### ASSIGNED TASK
Instruction for the data below: set down exactly the lines from the line with "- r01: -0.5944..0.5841" to the line with "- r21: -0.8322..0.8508", inclusive, and no others.
Segment Open
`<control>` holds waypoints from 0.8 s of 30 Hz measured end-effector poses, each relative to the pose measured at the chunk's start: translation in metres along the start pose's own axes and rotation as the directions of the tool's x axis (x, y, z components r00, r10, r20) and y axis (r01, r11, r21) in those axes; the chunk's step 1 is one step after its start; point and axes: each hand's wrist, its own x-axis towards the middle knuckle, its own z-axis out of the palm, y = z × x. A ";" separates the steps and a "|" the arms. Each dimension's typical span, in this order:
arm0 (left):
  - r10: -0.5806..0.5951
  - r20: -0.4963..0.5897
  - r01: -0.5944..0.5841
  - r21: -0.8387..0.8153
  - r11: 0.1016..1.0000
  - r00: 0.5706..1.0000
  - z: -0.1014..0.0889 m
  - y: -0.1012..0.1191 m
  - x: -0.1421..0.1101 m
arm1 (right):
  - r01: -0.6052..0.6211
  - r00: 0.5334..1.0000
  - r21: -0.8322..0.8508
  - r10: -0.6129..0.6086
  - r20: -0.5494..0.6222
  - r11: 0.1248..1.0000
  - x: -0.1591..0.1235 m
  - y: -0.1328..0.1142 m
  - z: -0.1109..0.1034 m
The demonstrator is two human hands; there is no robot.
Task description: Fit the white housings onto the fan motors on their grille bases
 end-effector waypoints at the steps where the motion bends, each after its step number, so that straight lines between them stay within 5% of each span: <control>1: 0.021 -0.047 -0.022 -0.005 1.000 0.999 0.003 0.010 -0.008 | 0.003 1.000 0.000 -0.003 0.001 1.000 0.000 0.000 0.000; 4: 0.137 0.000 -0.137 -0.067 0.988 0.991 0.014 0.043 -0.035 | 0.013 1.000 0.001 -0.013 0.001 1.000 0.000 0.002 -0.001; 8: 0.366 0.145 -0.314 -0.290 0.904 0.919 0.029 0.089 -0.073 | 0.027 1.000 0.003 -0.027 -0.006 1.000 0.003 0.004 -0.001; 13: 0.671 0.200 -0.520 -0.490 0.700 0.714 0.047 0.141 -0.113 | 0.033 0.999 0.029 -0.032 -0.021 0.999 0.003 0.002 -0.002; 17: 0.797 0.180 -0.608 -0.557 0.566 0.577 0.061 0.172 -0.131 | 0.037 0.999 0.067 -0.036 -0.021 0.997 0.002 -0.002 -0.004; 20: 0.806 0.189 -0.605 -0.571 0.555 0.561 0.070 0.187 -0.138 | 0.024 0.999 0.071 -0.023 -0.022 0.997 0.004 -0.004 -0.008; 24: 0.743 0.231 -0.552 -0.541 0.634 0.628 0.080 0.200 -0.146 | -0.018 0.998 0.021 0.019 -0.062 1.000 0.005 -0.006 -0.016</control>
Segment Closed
### RESPONSE BELOW
  - r01: -0.5944..0.5841
  - r21: -0.8387..0.8153
  - r11: 0.1016..1.0000
  - r00: 0.5706..1.0000
  - z: -0.1014..0.0889 m
  - y: -0.1012..0.1191 m
  - x: -0.1421..0.1101 m
arm1 (right):
  - r01: -0.6052..0.6211
  - r00: 0.5334..1.0000
  - r21: -0.8322..0.8508

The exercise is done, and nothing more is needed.